TASK OBJECTIVE
I need the lines from the one with "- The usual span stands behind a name" through the end of the material, copied exactly and with nothing else included.
──────
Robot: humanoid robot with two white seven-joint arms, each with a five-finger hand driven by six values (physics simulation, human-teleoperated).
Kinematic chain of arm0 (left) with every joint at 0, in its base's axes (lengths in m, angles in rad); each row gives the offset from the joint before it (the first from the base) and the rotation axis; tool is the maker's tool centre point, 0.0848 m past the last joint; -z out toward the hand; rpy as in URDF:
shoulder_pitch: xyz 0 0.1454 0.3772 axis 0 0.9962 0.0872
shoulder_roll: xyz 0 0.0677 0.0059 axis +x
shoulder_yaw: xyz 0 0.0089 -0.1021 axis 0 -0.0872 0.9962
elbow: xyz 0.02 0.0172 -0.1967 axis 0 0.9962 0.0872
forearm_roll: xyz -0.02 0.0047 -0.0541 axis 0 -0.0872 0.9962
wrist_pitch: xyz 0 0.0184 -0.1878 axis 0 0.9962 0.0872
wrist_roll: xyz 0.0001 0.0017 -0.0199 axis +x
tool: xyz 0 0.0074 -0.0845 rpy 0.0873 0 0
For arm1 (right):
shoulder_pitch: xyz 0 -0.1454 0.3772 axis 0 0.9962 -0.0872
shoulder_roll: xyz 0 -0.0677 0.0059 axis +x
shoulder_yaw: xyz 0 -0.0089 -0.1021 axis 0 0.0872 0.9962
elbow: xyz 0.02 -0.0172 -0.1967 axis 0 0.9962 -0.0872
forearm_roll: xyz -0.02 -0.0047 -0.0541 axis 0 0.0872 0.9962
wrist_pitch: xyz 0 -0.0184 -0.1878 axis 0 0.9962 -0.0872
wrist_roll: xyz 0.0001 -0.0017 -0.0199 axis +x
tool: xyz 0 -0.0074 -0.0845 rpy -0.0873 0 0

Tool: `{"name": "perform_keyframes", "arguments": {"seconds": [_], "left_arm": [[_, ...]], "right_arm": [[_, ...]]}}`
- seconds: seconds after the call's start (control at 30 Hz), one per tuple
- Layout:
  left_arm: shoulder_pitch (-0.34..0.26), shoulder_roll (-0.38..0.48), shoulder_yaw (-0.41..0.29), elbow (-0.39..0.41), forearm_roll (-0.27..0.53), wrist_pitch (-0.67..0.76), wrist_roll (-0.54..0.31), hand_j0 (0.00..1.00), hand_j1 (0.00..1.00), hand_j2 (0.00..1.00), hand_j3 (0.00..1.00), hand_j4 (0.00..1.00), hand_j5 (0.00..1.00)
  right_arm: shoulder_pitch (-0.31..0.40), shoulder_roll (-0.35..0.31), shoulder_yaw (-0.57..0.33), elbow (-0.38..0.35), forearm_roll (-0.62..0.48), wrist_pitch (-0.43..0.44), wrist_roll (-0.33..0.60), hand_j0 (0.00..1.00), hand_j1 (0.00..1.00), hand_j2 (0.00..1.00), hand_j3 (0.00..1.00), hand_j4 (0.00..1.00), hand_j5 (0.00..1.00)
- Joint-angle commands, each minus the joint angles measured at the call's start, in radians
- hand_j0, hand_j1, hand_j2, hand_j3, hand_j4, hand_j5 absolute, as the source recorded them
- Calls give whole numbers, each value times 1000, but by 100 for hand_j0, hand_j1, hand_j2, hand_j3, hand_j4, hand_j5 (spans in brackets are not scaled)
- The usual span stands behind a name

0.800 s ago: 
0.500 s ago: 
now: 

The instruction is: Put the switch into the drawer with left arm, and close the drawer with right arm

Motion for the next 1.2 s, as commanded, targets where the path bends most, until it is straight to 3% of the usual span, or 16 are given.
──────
WRITTEN RESPONSE
- The usual span stands behind a name

0.800 s ago: 
0.500 s ago: 
now: 

The instruction is: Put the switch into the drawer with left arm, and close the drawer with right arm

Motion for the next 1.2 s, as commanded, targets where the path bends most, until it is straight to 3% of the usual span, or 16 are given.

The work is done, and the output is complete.